Project Overview
Carbon Twin
A digital twin exploration for sustainable infrastructure, connecting forecasting, simulation, and carbon awareness into one decision surface.
September 2024 - December 2024Problem
Carbon and energy decisions are often split across separate tools: monitoring in one place, forecasting in another, and sustainability reporting somewhere else.
That separation makes it hard to understand tradeoffs. A user may know how much energy was produced, but not how a different behavior, schedule, or infrastructure decision could affect carbon impact.
- Energy, forecasting, and carbon-awareness data need a shared context to become decision support.
- Sustainability interfaces can become abstract if they only show totals without explaining operational causes.
- The concept needed to connect simulation and monitoring without pretending to be a finished production platform.
Decision
I framed Carbon Twin as a digital twin concept for sustainable infrastructure, where monitoring, forecasting, simulation, and carbon visualization could live in one decision surface.
The work focused on product architecture and interface framing: what the platform should model, what it should predict, and how it should communicate uncertainty to a non-specialist user.
- Designed the concept around household or facility energy systems that can be monitored and simulated over time.
- Explored how AI forecasting models could feed dashboard states, scenario comparisons, and carbon-impact views.

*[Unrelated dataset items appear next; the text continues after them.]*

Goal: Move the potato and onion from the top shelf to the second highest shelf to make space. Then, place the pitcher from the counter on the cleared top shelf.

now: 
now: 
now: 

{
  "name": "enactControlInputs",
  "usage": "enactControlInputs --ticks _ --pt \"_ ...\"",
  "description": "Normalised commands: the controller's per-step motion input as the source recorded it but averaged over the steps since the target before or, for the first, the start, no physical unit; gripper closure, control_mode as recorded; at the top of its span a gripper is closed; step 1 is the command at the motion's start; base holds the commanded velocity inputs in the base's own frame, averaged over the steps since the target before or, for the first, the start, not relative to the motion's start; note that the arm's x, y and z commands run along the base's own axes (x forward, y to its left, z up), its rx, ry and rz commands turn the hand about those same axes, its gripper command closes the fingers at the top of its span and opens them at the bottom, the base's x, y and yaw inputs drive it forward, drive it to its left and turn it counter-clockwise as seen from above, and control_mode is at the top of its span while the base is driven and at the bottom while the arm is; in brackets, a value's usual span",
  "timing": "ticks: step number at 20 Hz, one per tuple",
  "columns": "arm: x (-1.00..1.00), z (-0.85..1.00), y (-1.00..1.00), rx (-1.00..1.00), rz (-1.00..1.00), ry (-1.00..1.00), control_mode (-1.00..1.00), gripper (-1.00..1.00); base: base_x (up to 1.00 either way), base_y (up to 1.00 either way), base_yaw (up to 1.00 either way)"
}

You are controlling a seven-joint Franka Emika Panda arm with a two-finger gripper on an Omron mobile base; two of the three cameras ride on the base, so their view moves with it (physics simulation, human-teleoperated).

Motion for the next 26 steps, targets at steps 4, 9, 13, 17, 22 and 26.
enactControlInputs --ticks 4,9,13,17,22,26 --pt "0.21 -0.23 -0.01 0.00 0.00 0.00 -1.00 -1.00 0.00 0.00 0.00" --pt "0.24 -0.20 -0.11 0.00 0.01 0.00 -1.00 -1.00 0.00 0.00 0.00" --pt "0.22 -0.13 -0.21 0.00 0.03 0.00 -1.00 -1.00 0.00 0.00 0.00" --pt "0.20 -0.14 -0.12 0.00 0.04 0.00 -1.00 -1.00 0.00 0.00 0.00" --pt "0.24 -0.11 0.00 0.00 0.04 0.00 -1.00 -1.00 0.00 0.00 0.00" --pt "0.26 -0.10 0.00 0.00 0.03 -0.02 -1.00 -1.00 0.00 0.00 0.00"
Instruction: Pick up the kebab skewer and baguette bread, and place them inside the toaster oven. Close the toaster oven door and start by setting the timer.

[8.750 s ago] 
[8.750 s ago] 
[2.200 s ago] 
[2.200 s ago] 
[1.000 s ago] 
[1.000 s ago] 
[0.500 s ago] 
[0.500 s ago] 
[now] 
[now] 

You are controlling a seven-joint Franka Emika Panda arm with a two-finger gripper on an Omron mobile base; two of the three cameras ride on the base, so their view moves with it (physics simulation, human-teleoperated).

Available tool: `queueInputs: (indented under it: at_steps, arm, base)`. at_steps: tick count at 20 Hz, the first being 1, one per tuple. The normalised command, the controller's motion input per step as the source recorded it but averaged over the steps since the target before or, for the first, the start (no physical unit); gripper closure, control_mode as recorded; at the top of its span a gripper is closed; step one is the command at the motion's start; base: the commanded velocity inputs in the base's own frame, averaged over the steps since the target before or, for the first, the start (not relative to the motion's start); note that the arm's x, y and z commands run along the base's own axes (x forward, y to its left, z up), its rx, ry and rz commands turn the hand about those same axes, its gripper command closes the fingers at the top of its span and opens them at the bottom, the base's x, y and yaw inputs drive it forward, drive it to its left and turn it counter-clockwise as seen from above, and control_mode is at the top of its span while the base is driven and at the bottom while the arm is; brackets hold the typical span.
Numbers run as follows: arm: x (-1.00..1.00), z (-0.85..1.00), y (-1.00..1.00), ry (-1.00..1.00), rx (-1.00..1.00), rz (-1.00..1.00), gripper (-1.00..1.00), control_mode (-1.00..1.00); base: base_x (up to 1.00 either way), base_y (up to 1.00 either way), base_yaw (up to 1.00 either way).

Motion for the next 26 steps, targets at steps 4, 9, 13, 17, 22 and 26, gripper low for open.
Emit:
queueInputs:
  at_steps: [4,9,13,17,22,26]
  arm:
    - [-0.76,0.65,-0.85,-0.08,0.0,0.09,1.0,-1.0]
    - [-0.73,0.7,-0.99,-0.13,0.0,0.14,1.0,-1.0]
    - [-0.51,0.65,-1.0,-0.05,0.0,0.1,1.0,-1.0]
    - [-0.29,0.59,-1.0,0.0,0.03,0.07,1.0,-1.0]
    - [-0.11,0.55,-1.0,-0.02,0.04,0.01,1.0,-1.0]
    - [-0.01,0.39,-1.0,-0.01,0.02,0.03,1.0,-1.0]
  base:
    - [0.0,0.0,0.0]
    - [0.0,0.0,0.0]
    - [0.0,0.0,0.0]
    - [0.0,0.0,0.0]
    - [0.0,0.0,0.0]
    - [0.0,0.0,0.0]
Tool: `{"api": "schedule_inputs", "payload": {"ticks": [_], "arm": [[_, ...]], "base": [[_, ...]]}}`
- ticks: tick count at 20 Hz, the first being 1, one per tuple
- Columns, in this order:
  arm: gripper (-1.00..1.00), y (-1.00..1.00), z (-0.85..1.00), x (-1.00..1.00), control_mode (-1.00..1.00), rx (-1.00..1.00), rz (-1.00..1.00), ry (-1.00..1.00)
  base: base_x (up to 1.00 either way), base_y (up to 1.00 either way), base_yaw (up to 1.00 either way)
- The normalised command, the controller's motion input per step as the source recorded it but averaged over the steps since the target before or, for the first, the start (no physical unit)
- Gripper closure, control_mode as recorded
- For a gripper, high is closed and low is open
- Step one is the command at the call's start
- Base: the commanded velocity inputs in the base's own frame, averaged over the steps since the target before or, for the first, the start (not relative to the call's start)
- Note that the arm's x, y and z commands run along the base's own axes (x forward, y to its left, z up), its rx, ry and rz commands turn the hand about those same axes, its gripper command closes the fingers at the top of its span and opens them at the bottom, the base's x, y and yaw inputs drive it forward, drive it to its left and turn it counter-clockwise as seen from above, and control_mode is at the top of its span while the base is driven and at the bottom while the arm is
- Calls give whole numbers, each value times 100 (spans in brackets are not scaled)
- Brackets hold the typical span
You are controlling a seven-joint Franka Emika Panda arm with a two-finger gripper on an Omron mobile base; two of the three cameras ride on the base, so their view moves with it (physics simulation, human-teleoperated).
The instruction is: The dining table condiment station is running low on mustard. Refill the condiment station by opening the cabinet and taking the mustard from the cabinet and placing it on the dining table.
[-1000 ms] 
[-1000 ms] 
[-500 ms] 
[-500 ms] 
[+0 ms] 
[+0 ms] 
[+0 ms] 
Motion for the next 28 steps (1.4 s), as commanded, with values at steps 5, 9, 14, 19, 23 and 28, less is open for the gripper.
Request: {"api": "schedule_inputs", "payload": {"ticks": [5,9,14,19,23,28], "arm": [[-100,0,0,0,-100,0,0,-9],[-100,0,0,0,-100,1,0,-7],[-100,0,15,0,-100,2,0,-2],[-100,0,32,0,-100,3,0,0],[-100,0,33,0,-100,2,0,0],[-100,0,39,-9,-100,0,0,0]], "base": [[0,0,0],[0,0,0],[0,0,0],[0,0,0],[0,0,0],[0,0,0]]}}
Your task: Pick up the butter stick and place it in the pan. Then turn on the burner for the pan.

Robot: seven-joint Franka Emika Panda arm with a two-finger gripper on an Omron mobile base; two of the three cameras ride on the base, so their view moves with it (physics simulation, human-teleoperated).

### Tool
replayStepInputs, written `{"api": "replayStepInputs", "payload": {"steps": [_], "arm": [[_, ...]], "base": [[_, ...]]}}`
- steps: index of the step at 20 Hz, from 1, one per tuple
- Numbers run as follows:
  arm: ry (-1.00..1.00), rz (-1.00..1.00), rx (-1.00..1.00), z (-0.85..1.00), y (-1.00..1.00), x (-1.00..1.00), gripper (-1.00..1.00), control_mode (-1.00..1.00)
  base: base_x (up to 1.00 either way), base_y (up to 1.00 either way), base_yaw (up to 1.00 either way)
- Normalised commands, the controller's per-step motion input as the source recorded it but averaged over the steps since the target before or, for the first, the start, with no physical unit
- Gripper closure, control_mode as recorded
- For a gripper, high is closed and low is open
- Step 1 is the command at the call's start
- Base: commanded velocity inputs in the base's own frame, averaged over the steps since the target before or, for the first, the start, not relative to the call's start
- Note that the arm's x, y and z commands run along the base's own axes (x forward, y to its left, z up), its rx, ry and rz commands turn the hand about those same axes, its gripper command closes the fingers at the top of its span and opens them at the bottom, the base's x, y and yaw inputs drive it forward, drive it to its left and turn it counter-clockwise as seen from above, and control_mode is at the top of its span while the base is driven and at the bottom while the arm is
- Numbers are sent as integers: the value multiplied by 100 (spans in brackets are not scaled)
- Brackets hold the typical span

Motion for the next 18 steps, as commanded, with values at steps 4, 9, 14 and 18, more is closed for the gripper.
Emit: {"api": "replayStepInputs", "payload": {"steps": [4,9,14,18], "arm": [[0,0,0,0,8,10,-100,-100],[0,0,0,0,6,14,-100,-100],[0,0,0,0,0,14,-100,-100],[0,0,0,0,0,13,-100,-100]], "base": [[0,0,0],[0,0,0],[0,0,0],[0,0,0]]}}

- Kept the concept modular so future work could separate data ingestion, forecasting, simulation, and presentation layers.
Learning & Impact
Carbon Twin connected my renewable-energy interests with product design, forecasting systems, and responsible AI.
It gave me a clearer way to think about digital twins as more than visualization: they can become a practical layer for testing decisions before real-world changes are made.

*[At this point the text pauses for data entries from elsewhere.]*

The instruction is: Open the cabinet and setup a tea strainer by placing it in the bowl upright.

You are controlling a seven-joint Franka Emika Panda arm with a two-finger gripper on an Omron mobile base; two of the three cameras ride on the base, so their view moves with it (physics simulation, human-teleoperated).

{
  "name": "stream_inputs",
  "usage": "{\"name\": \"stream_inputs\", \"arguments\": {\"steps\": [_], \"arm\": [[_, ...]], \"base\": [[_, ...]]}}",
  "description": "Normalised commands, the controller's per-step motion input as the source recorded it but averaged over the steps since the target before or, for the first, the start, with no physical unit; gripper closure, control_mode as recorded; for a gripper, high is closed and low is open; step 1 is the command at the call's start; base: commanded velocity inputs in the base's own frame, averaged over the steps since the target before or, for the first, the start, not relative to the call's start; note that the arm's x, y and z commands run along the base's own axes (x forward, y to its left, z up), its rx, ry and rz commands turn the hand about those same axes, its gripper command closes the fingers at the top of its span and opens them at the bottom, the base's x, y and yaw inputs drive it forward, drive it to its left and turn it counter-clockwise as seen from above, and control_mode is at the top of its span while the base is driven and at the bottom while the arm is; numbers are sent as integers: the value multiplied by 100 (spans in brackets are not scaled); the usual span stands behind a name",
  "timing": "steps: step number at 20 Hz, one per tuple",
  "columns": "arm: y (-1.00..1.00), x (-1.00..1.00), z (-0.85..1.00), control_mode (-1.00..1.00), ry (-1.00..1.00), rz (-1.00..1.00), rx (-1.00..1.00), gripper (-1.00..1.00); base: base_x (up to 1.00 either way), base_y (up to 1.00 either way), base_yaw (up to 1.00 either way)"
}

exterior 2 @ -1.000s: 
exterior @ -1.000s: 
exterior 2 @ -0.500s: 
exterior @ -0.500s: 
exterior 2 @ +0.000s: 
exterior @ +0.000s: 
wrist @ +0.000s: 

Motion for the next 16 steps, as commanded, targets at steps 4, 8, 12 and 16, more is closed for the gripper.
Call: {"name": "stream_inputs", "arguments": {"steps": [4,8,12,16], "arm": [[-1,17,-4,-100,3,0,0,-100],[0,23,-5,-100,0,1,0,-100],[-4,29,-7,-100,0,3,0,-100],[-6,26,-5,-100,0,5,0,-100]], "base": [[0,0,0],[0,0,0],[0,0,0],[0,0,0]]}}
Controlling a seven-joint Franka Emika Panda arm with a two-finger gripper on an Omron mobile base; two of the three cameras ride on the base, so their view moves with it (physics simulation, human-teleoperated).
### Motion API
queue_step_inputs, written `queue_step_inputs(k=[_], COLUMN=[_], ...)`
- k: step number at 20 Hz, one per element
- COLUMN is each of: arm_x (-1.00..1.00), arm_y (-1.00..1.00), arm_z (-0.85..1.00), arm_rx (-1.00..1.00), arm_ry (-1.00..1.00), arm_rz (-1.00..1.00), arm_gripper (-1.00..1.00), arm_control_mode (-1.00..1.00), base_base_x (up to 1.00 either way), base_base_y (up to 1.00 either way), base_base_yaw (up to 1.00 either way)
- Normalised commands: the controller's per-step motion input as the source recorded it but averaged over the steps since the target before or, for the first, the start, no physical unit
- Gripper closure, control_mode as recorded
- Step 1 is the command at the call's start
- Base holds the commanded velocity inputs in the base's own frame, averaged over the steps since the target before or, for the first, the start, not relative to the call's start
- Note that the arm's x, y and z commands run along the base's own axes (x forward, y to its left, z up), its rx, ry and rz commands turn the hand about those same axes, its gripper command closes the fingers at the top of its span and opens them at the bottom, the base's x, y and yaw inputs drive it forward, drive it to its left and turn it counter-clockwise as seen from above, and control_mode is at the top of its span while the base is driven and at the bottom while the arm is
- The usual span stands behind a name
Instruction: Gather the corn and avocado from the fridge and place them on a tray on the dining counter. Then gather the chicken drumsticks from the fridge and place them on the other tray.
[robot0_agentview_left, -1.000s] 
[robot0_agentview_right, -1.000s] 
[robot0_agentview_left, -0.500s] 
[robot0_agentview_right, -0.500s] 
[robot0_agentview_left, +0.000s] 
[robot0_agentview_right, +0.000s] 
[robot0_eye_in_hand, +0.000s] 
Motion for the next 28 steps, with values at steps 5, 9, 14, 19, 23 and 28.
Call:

- Developed a stronger understanding of digital twin product architecture.
- Connected carbon awareness with forecasting and infrastructure monitoring.
- Helped define a longer-term direction around AI-powered sustainability systems.
Takeaway
The main challenge was product framing. I had to decide which signals should guide action, which details should stay behind the scenes, and how to avoid turning sustainability analytics into decorative data.